- _Problem to solve_
Quote all of the data exactly as given. Skip every picture it contains.

(Information shown begins)

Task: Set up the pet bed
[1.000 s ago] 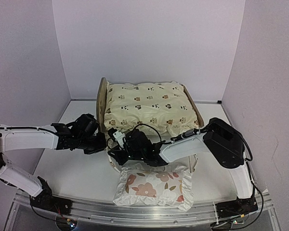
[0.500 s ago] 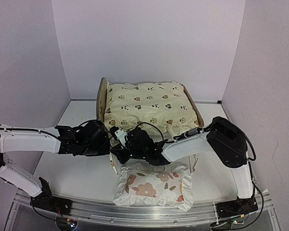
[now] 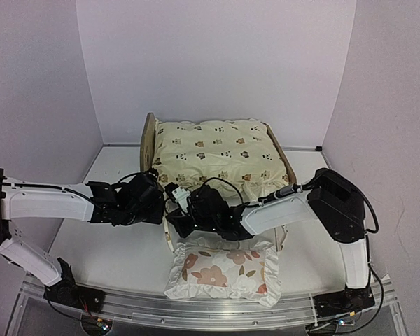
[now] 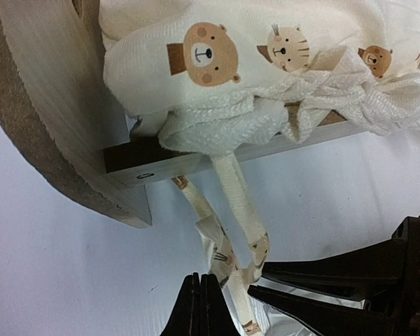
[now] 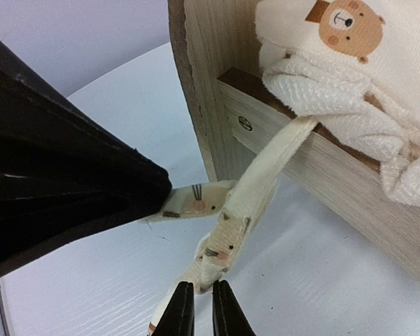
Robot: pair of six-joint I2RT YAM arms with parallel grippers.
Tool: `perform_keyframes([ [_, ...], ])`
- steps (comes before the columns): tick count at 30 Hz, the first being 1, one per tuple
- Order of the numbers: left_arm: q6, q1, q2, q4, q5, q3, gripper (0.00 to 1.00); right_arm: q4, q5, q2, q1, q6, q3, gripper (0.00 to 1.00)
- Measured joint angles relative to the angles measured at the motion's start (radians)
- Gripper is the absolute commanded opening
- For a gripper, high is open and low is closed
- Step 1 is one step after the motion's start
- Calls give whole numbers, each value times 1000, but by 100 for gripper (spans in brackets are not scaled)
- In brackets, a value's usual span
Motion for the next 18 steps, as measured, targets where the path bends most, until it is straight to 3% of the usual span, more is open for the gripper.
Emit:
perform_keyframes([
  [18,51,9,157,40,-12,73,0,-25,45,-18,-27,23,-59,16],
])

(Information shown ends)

- _Answer box_
Task: Set up the pet bed
[1.000 s ago] 
[0.500 s ago] 
[now] 
[now] 
[now] 
Robot: pair of six-joint I2RT YAM arms with parallel grippers.
Tool: `perform_keyframes([ [_, ...], ])`
- steps (comes before the columns): tick count at 30 Hz, the first being 1, one per tuple
- Order of the numbers: left_arm: q6, q1, q2, q4, q5, q3, gripper (0.00 to 1.00); right_arm: q4, q5, q2, q1, q6, q3, gripper (0.00 to 1.00)
- Measured joint angles relative to the angles measured at the motion's start (radians)
- Gripper is the absolute commanded opening
- For a gripper, high is open and low is closed
- Step 1 is one step after the motion's start
- Calls give whole numbers, each value times 1000, but by 100 for gripper (spans in brackets are not scaled)
- In brackets, a value's usual span
Motion for the next 18 steps, as measured, targets where the path bends most, until it is straight to 3% of the usual span, more is open for the gripper.
Emit:
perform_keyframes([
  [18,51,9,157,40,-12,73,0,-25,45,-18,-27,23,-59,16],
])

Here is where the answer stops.